Sigh of relief, and roll on the next few weeks and starting to feel more human again!


----------



## Northerner (Jun 12, 2012)

Good to hear Monkey


----------



## hyper-Suze (Jun 12, 2012)

Wowza, that must be a sign of relief for you Monkey. How come you have had a scan this early, is it standard practice for all diabetics to have one before the 12wk stage?


----------



## allana (Jun 12, 2012)

Great news! Bet you can't wait for the 12 week scan now


----------



## Monkey (Jun 13, 2012)

NICE says you should get a viability scan to confirm the pregnancy, yep. I didn't with C (was in middle of changing hospitals and got lost in the system!) but was pleasantly surprised this time.
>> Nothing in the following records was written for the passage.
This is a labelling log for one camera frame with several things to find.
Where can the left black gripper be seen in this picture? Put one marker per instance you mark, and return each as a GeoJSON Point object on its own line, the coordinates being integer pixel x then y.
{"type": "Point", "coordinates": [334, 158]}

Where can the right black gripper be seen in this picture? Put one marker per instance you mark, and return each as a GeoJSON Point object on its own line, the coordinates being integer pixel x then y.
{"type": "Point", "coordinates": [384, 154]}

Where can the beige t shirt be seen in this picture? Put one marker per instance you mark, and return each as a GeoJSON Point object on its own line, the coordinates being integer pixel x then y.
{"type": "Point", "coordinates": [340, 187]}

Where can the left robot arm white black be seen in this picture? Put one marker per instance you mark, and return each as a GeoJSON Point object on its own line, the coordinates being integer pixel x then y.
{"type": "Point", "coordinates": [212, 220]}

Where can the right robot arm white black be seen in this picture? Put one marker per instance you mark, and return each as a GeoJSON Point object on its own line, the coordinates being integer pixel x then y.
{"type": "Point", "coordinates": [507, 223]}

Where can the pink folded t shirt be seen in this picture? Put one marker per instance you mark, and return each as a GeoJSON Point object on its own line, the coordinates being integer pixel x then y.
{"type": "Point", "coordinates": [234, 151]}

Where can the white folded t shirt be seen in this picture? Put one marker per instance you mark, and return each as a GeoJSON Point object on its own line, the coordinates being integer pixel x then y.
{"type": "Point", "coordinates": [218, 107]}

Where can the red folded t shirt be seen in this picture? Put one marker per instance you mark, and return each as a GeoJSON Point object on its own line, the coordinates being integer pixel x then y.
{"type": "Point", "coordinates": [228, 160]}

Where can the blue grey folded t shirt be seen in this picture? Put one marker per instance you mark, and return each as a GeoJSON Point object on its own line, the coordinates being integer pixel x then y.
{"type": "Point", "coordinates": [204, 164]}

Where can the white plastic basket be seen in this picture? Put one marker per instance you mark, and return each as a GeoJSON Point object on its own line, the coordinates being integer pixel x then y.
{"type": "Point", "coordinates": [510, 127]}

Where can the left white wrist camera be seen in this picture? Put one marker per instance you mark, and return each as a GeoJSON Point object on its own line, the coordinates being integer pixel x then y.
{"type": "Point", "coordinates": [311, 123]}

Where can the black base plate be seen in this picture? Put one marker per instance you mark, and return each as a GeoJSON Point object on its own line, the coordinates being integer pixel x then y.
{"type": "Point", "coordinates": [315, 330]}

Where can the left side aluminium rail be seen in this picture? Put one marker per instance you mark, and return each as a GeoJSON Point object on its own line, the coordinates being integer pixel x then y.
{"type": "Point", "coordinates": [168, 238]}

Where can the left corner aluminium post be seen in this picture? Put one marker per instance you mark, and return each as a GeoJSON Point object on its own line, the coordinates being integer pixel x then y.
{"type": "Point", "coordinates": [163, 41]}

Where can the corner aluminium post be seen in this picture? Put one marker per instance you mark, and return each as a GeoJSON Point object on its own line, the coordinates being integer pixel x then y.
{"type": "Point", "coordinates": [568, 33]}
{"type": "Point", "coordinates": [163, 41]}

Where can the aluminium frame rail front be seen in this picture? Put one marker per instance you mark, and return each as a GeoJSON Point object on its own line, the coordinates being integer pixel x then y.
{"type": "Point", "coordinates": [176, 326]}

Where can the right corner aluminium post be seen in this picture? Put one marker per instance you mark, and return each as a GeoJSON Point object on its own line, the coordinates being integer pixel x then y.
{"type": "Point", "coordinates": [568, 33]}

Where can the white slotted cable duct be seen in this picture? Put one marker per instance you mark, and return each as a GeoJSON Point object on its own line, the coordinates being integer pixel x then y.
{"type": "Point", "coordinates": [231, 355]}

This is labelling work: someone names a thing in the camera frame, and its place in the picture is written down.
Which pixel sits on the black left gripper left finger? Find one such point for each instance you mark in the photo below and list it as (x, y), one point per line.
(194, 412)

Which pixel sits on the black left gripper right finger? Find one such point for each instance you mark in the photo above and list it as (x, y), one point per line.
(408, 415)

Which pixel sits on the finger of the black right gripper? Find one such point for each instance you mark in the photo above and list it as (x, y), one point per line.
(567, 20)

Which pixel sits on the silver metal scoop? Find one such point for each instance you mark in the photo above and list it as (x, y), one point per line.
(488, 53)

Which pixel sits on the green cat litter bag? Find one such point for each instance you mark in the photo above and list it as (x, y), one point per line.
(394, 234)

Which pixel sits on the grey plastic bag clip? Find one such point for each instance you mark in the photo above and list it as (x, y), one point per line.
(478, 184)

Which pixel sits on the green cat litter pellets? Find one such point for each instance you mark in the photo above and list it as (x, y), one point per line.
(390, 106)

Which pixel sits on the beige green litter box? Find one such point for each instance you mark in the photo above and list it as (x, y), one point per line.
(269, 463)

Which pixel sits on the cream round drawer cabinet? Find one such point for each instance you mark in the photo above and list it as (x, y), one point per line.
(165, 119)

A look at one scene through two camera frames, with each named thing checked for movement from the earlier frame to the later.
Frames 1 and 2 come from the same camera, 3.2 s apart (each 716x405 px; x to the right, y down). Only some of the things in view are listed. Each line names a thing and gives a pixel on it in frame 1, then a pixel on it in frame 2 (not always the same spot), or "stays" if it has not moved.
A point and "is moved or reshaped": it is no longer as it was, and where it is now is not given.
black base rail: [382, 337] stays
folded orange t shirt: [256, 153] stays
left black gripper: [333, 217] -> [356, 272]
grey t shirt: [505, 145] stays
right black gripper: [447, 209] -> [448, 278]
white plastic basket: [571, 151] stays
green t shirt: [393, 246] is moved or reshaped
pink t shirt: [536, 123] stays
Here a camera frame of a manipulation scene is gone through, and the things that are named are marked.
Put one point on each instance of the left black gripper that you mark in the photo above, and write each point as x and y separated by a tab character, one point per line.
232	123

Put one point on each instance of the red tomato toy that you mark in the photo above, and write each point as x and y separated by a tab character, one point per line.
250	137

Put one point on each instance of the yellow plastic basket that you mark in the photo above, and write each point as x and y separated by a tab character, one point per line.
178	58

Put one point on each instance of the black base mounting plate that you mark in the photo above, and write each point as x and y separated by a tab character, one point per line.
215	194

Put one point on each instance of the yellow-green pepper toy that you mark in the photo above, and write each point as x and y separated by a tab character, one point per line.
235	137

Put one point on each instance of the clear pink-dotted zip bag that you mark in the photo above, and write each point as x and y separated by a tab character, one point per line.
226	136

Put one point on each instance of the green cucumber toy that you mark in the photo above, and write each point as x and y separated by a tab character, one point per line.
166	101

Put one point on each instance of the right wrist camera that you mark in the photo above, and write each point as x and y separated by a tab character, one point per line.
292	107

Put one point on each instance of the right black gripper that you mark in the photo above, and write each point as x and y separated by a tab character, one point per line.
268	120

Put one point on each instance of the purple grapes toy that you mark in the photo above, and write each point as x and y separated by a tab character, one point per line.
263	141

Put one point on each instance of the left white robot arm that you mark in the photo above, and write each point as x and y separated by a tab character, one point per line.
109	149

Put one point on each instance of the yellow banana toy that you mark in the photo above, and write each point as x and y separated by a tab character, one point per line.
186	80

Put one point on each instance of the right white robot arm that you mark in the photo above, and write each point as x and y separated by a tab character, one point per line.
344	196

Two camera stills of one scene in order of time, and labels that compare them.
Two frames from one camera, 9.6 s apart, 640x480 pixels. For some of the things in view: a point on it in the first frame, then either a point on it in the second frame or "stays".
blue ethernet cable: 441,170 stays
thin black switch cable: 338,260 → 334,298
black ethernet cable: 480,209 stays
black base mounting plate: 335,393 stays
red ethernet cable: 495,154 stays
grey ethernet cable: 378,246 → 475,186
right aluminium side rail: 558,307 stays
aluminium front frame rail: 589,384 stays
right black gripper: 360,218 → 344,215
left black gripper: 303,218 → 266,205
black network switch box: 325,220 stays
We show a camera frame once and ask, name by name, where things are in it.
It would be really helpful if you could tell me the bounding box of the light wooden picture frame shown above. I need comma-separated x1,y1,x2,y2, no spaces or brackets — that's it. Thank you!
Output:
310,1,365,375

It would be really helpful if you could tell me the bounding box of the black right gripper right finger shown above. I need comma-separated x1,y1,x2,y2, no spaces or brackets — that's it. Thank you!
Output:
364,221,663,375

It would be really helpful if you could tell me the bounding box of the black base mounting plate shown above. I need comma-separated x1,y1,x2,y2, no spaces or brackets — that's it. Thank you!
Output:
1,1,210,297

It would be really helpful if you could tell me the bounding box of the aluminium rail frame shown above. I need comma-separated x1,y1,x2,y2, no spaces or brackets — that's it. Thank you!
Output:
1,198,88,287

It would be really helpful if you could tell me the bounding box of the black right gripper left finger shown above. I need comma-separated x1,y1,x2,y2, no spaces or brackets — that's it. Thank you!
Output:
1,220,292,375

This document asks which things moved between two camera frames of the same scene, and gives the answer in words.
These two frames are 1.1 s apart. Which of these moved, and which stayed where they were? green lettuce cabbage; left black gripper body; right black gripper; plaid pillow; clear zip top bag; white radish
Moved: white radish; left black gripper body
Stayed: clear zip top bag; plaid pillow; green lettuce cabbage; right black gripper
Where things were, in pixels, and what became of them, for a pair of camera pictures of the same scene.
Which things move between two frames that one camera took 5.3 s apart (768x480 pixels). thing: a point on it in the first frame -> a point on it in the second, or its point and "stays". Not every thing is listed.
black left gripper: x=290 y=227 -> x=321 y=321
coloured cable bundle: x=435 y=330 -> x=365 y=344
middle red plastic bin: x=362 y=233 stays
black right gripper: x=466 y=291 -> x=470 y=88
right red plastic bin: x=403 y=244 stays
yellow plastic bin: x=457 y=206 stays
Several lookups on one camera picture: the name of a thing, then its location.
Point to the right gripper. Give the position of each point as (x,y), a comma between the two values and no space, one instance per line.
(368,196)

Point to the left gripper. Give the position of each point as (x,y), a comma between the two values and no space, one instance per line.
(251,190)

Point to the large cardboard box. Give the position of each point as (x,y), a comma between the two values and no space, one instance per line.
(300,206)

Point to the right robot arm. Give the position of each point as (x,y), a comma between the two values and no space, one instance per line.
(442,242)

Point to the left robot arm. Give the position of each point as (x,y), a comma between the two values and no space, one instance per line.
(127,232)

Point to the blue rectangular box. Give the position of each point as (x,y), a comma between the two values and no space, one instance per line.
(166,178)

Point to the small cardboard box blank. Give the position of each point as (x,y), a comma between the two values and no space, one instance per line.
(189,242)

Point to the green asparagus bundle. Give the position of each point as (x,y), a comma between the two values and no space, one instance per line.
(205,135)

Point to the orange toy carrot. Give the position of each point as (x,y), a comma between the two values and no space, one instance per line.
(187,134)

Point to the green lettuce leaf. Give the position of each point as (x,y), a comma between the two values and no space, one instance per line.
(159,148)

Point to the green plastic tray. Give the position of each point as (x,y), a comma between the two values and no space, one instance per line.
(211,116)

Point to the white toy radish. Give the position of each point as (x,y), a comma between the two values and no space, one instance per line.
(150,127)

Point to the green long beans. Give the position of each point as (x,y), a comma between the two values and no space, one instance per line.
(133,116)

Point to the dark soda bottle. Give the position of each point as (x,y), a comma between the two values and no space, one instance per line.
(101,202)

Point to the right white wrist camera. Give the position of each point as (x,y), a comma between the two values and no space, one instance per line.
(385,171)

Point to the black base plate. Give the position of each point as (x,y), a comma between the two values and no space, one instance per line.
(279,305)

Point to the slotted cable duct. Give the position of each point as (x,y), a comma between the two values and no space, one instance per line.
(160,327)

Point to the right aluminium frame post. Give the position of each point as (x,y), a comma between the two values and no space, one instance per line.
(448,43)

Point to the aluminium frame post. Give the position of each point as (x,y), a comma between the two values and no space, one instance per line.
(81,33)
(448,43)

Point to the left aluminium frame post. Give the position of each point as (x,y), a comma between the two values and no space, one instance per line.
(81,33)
I meant to say on your other thread - the NICE guidelines are well worth a read in terms of knowing roughly what appointments to expect. Everywhere seems to do things differently tho, as folk on here will testify!



hyper-Suze said:


> Wowza, that must be a sign of relief for you Monkey. How come you have had a scan this early, is it standard practice for all diabetics to have one before the 12wk stage?


----------



## newbs (Jun 13, 2012)

Fantastic, great news!


----------



## Nic (Jun 13, 2012)

Great news, congrats!


----------



## novorapidboi26 (Jun 13, 2012)

Happy times, congratulations.....


----------